DATA EXTRACT:
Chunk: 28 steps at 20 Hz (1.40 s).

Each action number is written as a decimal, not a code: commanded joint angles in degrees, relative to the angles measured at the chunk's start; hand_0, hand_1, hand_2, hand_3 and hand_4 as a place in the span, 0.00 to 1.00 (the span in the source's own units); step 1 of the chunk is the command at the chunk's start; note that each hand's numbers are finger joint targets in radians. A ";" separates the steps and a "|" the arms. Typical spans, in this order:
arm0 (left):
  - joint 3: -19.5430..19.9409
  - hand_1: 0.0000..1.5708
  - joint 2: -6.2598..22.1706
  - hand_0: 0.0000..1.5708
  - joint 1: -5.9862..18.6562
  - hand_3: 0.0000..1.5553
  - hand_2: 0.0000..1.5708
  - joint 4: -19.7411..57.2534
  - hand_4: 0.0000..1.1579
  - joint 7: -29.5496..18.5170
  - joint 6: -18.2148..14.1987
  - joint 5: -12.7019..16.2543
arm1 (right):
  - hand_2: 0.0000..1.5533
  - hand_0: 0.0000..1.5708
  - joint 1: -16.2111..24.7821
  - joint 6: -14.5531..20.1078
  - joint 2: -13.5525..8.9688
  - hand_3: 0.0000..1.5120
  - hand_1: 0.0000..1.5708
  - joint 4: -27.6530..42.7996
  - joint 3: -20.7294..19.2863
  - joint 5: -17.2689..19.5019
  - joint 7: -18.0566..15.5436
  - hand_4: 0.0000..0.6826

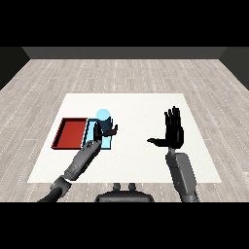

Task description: Pick the blue can and put it in the blue box

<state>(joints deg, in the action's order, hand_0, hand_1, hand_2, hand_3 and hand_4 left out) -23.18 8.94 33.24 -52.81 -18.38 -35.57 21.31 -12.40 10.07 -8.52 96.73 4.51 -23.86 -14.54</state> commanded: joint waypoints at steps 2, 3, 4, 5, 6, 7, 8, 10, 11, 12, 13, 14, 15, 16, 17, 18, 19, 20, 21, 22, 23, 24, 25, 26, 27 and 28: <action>4.29 1.00 5.06 1.00 4.82 0.95 1.00 3.52 0.98 6.50 2.53 -1.19 | 0.00 0.00 1.29 0.33 -0.25 0.00 0.00 1.42 -2.45 -0.73 1.30 0.00; 5.98 1.00 3.74 1.00 4.61 0.95 1.00 8.01 0.98 3.81 3.28 -0.81 | 0.00 0.00 -1.09 1.84 -1.44 0.00 0.00 2.66 -2.93 -0.33 4.76 0.00; 8.03 1.00 1.53 1.00 9.12 0.96 1.00 16.96 0.96 0.08 3.49 -0.67 | 0.00 0.00 -2.42 -0.13 -0.32 0.00 0.00 -4.79 -4.53 -0.55 -0.82 0.00; 7.79 1.00 4.10 1.00 5.28 0.97 1.00 15.01 0.96 0.43 4.45 -0.74 | 0.00 0.00 1.97 -2.13 -2.23 0.00 0.00 -2.75 -5.56 -1.40 -0.79 0.00; 6.73 1.00 4.60 1.00 5.97 0.97 1.00 15.15 0.95 2.82 4.34 -2.44 | 0.00 0.00 0.35 0.42 -1.00 0.00 0.00 -1.32 -4.71 -1.21 2.36 0.00; 8.08 1.00 4.25 1.00 11.41 0.97 1.00 21.83 0.95 4.61 5.15 -1.92 | 0.00 0.00 -1.04 -3.23 -2.20 0.00 0.00 -5.09 -7.17 -3.69 0.18 0.00; 8.98 1.00 4.70 1.00 12.54 0.96 1.00 26.11 0.95 3.71 6.06 -1.96 | 0.00 0.00 -0.10 -0.94 -1.28 0.00 0.00 -4.22 -4.83 -0.56 0.08 0.00; 8.87 1.00 3.14 1.00 12.15 0.96 1.00 31.41 0.95 1.88 6.51 -2.93 | 0.00 0.00 -1.61 -1.17 0.20 0.00 0.00 -7.96 -4.12 0.17 -1.57 0.00; 8.96 1.00 3.52 1.00 15.32 0.95 1.00 33.82 0.91 6.52 4.99 -3.17 | 0.00 0.00 -3.46 0.05 -0.88 0.00 0.00 -6.49 -6.51 -1.34 0.41 0.00; 9.71 1.00 3.98 1.00 16.72 0.94 1.00 34.51 0.88 9.16 5.11 -2.83 | 0.00 0.00 -3.57 -0.77 -0.13 0.00 0.00 -8.80 -6.12 -0.80 -1.42 0.00; 9.03 1.00 3.72 1.00 16.96 0.93 1.00 38.05 0.88 9.29 6.17 -3.61 | 0.00 0.00 -1.30 -0.33 0.89 0.00 0.00 -7.01 -4.52 -0.27 -1.29 0.00; 8.80 1.00 2.77 1.00 16.51 0.91 0.98 39.88 0.86 8.69 6.07 -4.18 | 0.00 0.00 -4.84 -1.29 -1.32 0.00 0.00 -8.26 -7.35 -2.49 0.92 0.00; 8.92 1.00 2.40 1.00 14.97 0.89 0.97 40.90 0.86 8.62 6.28 -4.24 | 0.00 0.00 -1.05 -2.37 -1.58 0.00 0.00 -6.81 -6.99 -2.17 -0.20 0.00; 10.11 1.00 0.73 1.00 13.06 0.87 0.96 42.73 0.85 4.88 3.64 -3.76 | 0.00 0.00 -3.10 -0.77 -0.97 0.00 0.00 -8.93 -6.55 -0.85 -0.15 0.00; 10.20 0.99 2.06 0.99 16.89 0.73 0.91 44.67 0.80 9.44 4.78 -4.13 | 0.00 0.00 -2.23 0.02 0.33 0.00 0.00 -7.95 -4.72 0.53 -0.44 0.00; 8.10 0.96 -0.19 0.96 13.63 0.76 0.89 46.14 0.78 7.78 3.10 -5.95 | 0.00 0.00 -3.25 -0.98 -0.34 0.00 0.00 -9.68 -6.01 -0.87 0.00 0.00; 7.88 0.86 1.93 0.86 16.76 0.76 0.81 48.39 0.81 12.66 3.95 -6.38 | 0.00 0.00 -2.45 -2.18 -0.97 0.00 0.00 -8.71 -6.39 -1.22 -0.83 0.00; 8.57 0.79 0.35 0.79 14.45 0.71 0.73 48.92 0.80 12.77 3.32 -5.67 | 0.00 0.00 1.15 -3.63 -0.67 0.00 0.00 -8.85 -5.85 -0.98 -2.58 0.00; 8.59 0.57 0.69 0.57 11.57 0.61 0.53 49.92 0.78 12.06 5.71 -5.51 | 0.00 0.00 -1.43 -2.62 0.09 0.00 0.00 -10.44 -5.81 -1.07 -1.78 0.00; 7.85 0.61 -0.47 0.61 12.60 0.52 0.55 50.84 0.80 11.68 5.74 -6.59 | 0.00 0.00 -0.44 -3.98 -0.65 0.00 0.00 -9.77 -6.78 -1.79 -2.73 0.00; 8.73 0.73 -0.48 0.73 12.59 0.41 0.67 51.12 0.78 11.58 6.66 -5.97 | 0.00 0.00 -2.77 -2.65 0.43 0.00 0.00 -11.02 -5.62 -0.89 -1.72 0.00; 8.22 0.56 1.44 0.56 11.19 0.27 0.48 51.62 0.81 10.43 9.09 -6.60 | 0.00 0.00 -2.87 -3.03 0.13 0.00 0.00 -11.50 -6.72 -1.11 -3.06 0.00; 10.19 0.58 3.03 0.58 12.41 0.52 0.57 50.88 0.77 10.56 10.50 -4.96 | 0.00 0.00 -0.05 -4.86 -1.21 0.00 0.00 -8.61 -7.81 -2.68 -2.74 0.00; 10.43 0.74 3.67 0.74 12.96 0.35 0.69 52.04 0.67 13.55 11.57 -4.64 | 0.00 0.00 -4.15 -3.37 -1.51 0.00 0.00 -9.91 -6.82 -1.25 -0.81 0.00; 9.66 0.86 0.79 0.86 12.85 0.26 0.79 52.02 0.52 13.28 11.98 -5.63 | 0.00 0.00 -1.14 -4.87 0.85 0.00 0.00 -11.34 -5.93 -1.09 -4.79 0.00; 8.35 0.63 2.09 0.63 14.01 0.00 0.60 52.64 0.45 14.54 10.69 -7.25 | 0.00 0.00 -3.90 -4.30 0.31 0.00 0.00 -13.54 -6.59 -0.77 -4.08 0.00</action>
<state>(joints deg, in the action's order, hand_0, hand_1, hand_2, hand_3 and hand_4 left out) -14.24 9.93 47.12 -2.94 -6.34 -26.07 15.35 -14.72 6.38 -8.72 85.95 -1.96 -25.08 -17.33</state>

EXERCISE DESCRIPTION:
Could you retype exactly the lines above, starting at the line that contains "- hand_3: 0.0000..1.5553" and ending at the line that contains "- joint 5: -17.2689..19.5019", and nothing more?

RESPONSE TO THIS TASK:
  - hand_3: 0.0000..1.5553
  - hand_2: 0.0000..1.5708
  - joint 4: -19.7411..57.2534
  - hand_4: 0.0000..1.1579
  - joint 7: -29.5496..18.5170
  - joint 6: -18.2148..14.1987
  - joint 5: -12.7019..16.2543
arm1 (right):
  - hand_2: 0.0000..1.5533
  - hand_0: 0.0000..1.5708
  - joint 1: -16.2111..24.7821
  - joint 6: -14.5531..20.1078
  - joint 2: -13.5525..8.9688
  - hand_3: 0.0000..1.5120
  - hand_1: 0.0000..1.5708
  - joint 4: -27.6530..42.7996
  - joint 3: -20.7294..19.2863
  - joint 5: -17.2689..19.5019

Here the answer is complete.